Börse: Aktienmarkt schließt schwach
zuletzt aktualisiert: 27.02.2009 - 18:42Frankfurt/Main (RPO). Der deutsche Aktienmarkt hat am Freitag seine Talfahrt wieder aufgenommen. Nach schlechten Vorgaben aus den USA verlor der Leitindex Dax 2,5 Prozent auf 3844 Punkte. Der MDax fiel um 1,4 Prozent auf 4608 Punkte und der TecDax gab 1,3 Prozent auf 444 Zähler nach. Im Mittelpunkt standen die Zahlen der Deutschen Telekom, die als einziger Wert mit Kursgewinnen schloss.
"Der Markt leidet weiterhin unter den Konjunktursorgen", sagte ein Händler. Eine Erholung des deutschen Marktes aus eigener Kraft sei schwierig. Der Fokus habe sich noch stärker als in der Vergangenheit auf die Entwicklung an der Wall Street verlagert, hieß es weiter. Das Epizentrum der Finanzkrise liege in den USA, dort müsse auch die Erholung einsetzen.
An der New Yorker Wall Street verringerten die Indizes im Handelsverlauf ihre Verluste. Nach schlechten Unternehmensnachrichten und erschreckend schwachen Zahlen zum US-Bruttoinlandsprodukt waren die Kurse zu Handelsbeginn deutlich ins Minus gerutscht. Bis 17.50 Uhr MEZ fiel der Dow-Jones-Index um 0,5 Prozent auf 7141 Punkte, nachdem er im Tagestief schon bis auf 7034 Zähler gefallen war. Der Nasdaq-Composite gab 0,2 Prozent auf 1389 Punkte nach. Zu den schwächsten Werten gehörten einmal mehr die Finanzwerte.
Der Euro wurde am Abend kaum verändert zu 1,2669 Dollar gehandelt, nachdem die Europäische Zentralbank am Mittag einen Referenzkurs von 1,2644 Dollar festgelegt hatte.
Telekom-Aktie legt zu
Im Dax stieg die Telekom-Aktie als einziger Gewinner um 0,9 Prozent auf 9,57 Euro.
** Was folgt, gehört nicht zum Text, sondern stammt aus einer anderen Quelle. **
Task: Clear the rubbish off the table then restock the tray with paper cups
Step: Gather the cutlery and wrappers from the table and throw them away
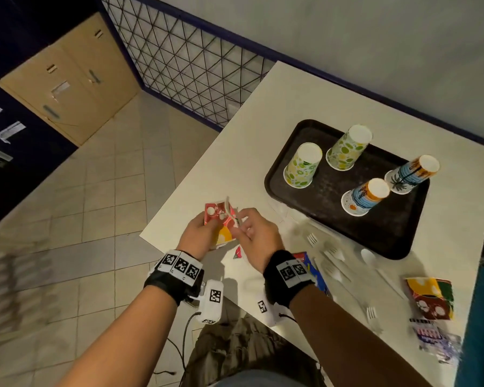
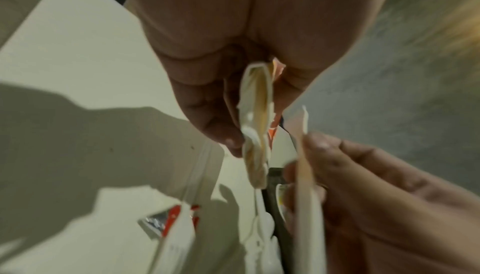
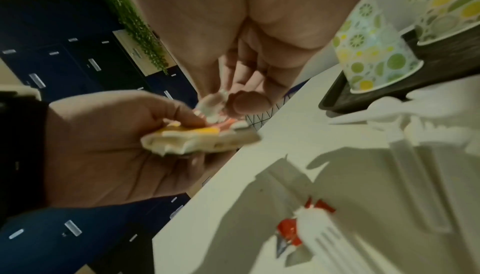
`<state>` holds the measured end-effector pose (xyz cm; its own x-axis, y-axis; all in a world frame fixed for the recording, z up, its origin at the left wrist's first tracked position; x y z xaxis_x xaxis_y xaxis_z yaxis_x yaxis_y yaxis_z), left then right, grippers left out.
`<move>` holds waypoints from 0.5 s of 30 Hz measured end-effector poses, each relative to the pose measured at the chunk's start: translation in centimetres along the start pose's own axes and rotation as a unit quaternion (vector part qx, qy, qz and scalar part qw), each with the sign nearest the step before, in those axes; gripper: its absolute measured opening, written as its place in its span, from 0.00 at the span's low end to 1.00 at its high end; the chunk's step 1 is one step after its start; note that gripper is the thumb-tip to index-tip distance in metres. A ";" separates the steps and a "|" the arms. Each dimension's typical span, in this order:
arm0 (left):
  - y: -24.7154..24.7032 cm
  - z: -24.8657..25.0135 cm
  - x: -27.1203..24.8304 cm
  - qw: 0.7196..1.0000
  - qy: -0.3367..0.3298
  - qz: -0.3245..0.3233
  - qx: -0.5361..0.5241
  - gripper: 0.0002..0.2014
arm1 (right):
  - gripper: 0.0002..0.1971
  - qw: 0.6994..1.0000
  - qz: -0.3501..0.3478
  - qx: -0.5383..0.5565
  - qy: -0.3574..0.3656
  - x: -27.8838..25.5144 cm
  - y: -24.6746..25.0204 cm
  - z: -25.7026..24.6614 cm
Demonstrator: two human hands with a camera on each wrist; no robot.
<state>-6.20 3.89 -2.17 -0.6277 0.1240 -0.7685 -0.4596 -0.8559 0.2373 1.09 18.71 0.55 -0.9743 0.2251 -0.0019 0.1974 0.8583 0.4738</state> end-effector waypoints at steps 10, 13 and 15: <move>1.7 -1.8 0.5 0.998 0.004 0.059 -0.036 0.05 | 0.08 0.994 -0.013 -0.015 0.112 -0.8 -2.6 -1.4; 3.7 -2.5 0.6 0.993 0.027 0.099 -0.051 0.05 | 0.14 0.995 0.058 -0.051 0.067 -0.8 -1.0 1.9; 4.7 -3.2 0.6 0.991 0.038 0.112 -0.065 0.06 | 0.15 0.991 -0.010 -0.134 0.023 0.0 -1.6 3.4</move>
<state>-6.76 -1.68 -3.39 -0.6532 -0.1110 -0.7490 -0.2258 -0.9156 0.3326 1.17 18.94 -3.21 -0.9829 0.1825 0.0227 0.1474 0.7077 0.6909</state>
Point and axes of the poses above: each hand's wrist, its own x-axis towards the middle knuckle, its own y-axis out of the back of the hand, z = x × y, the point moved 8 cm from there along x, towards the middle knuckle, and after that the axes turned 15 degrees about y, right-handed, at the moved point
Die Telekom hatte am Morgen einen Jahresüberschuss von 1,5 Milliarden Euro bekanntgegeben. Bereits am Donnerstagabend hatte der Konzern eine neue Konzernstruktur angekündigt. Schwächster Wert im Leitindex waren Volkswagen mit einem Minus von 7,0 Prozent auf 188 Euro. Deutsche Bank verbilligten sich um 5,1 Prozent auf 20,78 Euro. Zu den schwächsten Werten gehörten auch Daimler. Der Konzern erwartet nach eigenen Angaben eine anhaltende Absatzkrise.
In der zweiten Reihe fielen Hypo Real Estate um 12,6 Prozent auf 1,04 Euro und führten damit die Verlierer an. Norddeutsche Affinerie gaben 10,2 Prozent auf 19,85 Euro nach. Gesucht waren auf der anderen Seite vor allem Hannover Rück mit einem Plus von 7,0 Prozent auf 28,71 Euro sowie Premiere, die sich um 6,1 Prozent auf 1,90 Euro verteuerten.
Im TecDax wurden die wenigen Gewinner von Phoenix Solar angeführt, die 3,2 Prozent auf 30,12 Euro zulegten. Schwächster Wert waren QSC mit einem Minus von 9,6 Prozent auf 0,94 Euro. Jenoptik büßten 8,7 Prozent auf 3,47 Euro ein.